THE AMERICAN HERITAGE DICTIONARY OF THE ENGLISH LANGUAGE, FOURTH EDITION

2,074 pages. Houghton Mifflin. $60; with CD-ROM, $74.95



#112 of 151 by polygon on Sat Nov 25 15:47:52 2000:

"naove"?


#113 of 151 by mcnally on Sat Nov 25 20:30:50 2000:

  Look it up..  :-p


#114 of 151 by other on Sat Nov 25 21:07:04 2000:

http://www.dictionary.com/cgi-bin/dict.pl?term=naove

No entry found for "naove" in the dictionary.

  Suggestions:

  nave
  naive
  Nave
  Naeve
  Naive
  nave
  naive
  naive
  naive
  NAOE
  nave


I suggest that the 'o' is a computer misrepresentation of the i-umlaut 
likely included in the original text.


#115 of 151 by albaugh on Sun Nov 26 05:07:02 2000:

Re: #97: So sorry, you're wrong:  Neither it nor its can ever be used 
to refer to a person.  Try again.


#116 of 151 by gull on Sun Nov 26 05:12:36 2000:

I don't know.  While 'his' is historically a neuter pronoun, I don't think
you can make rules about language without considering the way people
*perceive* words.  A large number of people see the use of 'his' as sexist,
and I think that's a fair reason for alternatives to come into use. 
Language is for communicating, so you can't seperate what people think of
words from how they use them.  After all, 'idiot' was once a medical term,
but no doctor would use it to refer to someone now.

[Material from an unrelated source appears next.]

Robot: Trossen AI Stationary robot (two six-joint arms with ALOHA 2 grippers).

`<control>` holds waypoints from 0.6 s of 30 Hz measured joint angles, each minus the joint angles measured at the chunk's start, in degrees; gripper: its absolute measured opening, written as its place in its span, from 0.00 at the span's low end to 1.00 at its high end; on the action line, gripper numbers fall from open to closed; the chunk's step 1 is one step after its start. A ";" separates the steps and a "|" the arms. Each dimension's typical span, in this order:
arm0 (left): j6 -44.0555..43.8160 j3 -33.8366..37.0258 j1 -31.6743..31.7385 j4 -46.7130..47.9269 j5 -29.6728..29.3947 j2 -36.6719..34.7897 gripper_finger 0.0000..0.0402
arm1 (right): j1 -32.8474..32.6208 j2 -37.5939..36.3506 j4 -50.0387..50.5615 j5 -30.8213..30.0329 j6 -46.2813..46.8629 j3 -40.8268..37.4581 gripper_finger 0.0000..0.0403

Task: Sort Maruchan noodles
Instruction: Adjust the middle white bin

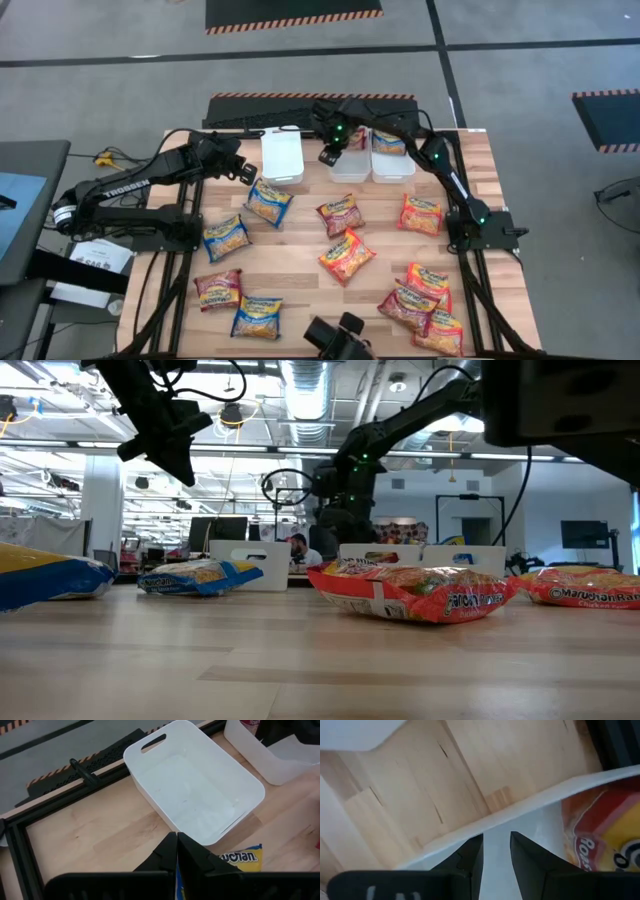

#117 of 151 by albaugh on Sun Nov 26 05:38:28 2000:

And a large number of people are PC brain damaged.  Instead of trying 
to make a real difference, they try to meddle with language, which does 
nothing more than piss off people.  Person hole cover, yeah, right.


#118 of 151 by raven on Sun Nov 26 07:08:59 2000:

To whom are you refering when you say it "pisses people off?"


#119 of 151 by russ on Sun Nov 26 13:14:07 2000:

Anyone who writes, speaks or otherwise inflicts the monstrosity
"incentivize" upon any person, except as a bad example, should
be subject to criminal and civil penalties.  Ditto with most of
the other "-izes", and "impact" used as a verb.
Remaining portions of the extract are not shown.